Physical characteristics
- Mouth: Pyakupur
- • coordinates: 64°42′08″N 77°21′36″E﻿ / ﻿64.70222°N 77.36000°E
- Length: 327 km (203 mi)
- Basin size: 5,110 km^{2} (1,970 sq mi)

Basin features
- Progression: Pyakupur→ Pur→ Kara Sea

= Purpe =

River in Russia

The Purpe (Пурпе) is a river in the Yamalo-Nenets Autonomous Okrug, Russia. It is the left tributary of the Pyakupur. The Purpe is 327 km long. The area of the watershed is 5,110 km2. The most significant tributary is the Puritey.

Flooding normally begins in May, sometimes at the end of April, peaking in two weeks and will end in the second half of June. The average duration of approximately two months, from mid-May to mid-July. The biggest difference between the water level in the lower reaches is approximately 4 m.
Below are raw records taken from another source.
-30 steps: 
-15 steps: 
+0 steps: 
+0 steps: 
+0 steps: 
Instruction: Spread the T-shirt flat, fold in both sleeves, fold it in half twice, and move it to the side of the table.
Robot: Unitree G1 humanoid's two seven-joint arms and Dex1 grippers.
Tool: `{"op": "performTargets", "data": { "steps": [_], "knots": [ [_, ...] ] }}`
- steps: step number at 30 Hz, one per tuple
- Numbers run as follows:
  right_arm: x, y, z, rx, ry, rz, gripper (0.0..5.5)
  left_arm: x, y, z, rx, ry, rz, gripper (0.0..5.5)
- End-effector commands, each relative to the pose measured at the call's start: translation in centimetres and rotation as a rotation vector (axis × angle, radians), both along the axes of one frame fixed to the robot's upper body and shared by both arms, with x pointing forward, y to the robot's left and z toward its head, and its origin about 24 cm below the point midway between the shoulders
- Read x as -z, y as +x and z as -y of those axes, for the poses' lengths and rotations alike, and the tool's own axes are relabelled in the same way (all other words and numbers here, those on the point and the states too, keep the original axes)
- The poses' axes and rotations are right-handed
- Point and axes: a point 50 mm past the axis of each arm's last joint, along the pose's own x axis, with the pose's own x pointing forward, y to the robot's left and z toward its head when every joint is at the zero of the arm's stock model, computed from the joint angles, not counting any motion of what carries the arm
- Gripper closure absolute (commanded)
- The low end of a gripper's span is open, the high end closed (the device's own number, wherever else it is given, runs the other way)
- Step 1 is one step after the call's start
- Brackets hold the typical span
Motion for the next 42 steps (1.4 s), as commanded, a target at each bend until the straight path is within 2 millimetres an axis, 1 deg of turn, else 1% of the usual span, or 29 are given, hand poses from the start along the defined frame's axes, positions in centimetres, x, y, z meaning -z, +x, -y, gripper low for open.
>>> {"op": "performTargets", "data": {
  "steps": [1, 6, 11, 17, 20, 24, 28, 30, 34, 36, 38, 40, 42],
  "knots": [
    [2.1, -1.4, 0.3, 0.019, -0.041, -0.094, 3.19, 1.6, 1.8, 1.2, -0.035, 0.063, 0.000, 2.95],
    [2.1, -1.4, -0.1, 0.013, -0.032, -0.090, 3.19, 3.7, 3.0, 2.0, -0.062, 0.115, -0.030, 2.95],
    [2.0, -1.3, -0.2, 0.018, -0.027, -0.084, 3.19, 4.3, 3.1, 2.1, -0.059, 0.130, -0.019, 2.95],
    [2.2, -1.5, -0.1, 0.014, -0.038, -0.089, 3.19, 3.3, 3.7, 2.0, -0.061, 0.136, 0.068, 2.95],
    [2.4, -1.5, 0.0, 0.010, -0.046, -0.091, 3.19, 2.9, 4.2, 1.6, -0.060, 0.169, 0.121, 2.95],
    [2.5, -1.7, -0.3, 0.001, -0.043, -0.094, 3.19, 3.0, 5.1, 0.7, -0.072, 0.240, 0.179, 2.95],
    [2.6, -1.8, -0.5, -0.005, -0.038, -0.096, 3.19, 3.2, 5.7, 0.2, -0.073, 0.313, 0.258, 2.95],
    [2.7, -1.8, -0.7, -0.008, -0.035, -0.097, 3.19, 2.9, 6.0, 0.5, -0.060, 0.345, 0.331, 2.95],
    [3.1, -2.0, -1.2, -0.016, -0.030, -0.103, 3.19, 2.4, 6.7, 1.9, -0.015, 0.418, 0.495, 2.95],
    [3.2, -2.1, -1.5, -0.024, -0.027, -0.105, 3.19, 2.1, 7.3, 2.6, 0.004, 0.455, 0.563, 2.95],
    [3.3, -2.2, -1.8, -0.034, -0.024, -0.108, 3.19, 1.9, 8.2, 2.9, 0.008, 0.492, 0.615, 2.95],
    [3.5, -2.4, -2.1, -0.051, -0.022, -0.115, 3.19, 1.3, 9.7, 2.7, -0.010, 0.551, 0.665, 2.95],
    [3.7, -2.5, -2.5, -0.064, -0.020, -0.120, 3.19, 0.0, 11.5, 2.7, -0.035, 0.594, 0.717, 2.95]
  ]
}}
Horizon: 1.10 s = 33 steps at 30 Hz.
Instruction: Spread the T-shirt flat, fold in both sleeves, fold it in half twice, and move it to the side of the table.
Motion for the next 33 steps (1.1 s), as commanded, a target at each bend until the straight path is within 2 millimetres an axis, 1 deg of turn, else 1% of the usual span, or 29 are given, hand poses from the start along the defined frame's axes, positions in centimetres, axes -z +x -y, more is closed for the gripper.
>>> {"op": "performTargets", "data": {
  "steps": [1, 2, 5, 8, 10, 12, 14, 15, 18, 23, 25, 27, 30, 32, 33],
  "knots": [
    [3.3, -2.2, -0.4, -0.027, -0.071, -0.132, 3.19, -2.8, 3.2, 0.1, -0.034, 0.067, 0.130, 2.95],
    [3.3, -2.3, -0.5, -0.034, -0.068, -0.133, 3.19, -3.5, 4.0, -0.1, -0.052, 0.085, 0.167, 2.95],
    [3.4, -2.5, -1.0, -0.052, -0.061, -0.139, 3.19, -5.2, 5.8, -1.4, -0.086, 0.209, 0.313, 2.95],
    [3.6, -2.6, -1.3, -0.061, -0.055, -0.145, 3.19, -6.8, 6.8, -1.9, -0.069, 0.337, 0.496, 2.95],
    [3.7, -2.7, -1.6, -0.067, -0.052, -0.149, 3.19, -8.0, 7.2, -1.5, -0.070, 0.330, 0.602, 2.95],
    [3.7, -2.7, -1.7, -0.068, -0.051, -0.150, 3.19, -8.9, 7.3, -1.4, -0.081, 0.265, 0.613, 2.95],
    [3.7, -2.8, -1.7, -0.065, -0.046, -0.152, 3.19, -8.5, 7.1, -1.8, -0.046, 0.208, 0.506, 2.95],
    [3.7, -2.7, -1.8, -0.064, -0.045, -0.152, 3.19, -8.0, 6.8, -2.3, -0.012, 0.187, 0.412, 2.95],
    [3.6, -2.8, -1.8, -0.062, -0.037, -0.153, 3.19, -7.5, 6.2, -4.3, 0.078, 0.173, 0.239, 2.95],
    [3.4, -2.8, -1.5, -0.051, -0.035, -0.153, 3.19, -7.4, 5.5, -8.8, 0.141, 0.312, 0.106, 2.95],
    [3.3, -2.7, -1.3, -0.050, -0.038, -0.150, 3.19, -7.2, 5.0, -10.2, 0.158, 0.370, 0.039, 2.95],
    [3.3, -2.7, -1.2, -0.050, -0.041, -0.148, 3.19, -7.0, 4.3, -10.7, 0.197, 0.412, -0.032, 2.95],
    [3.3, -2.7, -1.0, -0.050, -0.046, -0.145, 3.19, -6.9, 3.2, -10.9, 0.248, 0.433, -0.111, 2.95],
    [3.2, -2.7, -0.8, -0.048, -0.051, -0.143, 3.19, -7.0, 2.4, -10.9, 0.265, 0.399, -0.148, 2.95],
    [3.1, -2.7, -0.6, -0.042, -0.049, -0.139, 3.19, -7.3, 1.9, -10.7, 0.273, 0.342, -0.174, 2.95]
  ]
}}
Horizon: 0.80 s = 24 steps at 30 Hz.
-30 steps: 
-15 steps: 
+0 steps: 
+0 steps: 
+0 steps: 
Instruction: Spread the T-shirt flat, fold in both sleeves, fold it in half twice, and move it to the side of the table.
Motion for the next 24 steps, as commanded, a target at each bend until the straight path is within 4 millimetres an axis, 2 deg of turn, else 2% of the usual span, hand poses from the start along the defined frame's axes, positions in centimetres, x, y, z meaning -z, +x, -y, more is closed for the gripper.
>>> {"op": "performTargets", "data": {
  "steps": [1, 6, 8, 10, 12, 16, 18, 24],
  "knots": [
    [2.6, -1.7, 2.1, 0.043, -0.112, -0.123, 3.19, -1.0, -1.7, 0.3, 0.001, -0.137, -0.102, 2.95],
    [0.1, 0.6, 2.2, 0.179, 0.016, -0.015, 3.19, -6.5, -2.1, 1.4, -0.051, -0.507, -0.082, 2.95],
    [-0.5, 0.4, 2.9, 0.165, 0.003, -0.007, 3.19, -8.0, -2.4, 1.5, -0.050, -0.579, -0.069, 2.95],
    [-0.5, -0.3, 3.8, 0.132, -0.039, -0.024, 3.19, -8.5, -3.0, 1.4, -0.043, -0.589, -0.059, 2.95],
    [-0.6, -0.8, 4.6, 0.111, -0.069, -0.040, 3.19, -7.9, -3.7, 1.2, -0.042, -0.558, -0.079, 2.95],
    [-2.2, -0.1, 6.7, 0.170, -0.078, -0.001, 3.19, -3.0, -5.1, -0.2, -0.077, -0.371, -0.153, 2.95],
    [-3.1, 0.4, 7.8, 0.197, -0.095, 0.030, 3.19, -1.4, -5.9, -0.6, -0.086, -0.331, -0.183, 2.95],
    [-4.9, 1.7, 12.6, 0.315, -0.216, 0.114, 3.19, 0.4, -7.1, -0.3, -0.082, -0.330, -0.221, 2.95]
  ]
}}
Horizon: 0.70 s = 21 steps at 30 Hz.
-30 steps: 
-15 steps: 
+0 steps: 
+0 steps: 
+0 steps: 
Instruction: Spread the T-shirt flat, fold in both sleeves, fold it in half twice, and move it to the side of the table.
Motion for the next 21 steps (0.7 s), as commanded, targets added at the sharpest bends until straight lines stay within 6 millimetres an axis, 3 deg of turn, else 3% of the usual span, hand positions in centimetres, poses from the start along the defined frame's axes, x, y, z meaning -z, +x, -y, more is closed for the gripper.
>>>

The average water flow is about 50 m3/s, and the total annual runoff is about 1.5 km3, of which half runs during floods. In summer and autumn are generally low rainfall floods. The most abounding month - June, the low - March and April. River freezes usually in the second - the third decade of October, an average of 18 - 20 numbers, opened at the end of May. Freeze and an autopsy is accompanied by short ice. The average length of ice about 220 days. The average thickness of the ice at the end of winter 80 – 85 cm River are some deposits of hydrocarbon raw materials (Umseyskoe, Gubkinskoe, Purpeyskoe Southern, Eastern Purpeyskoe, Novopur-peyskoe, Komsomolskaya, North Komsomolskaya etc.)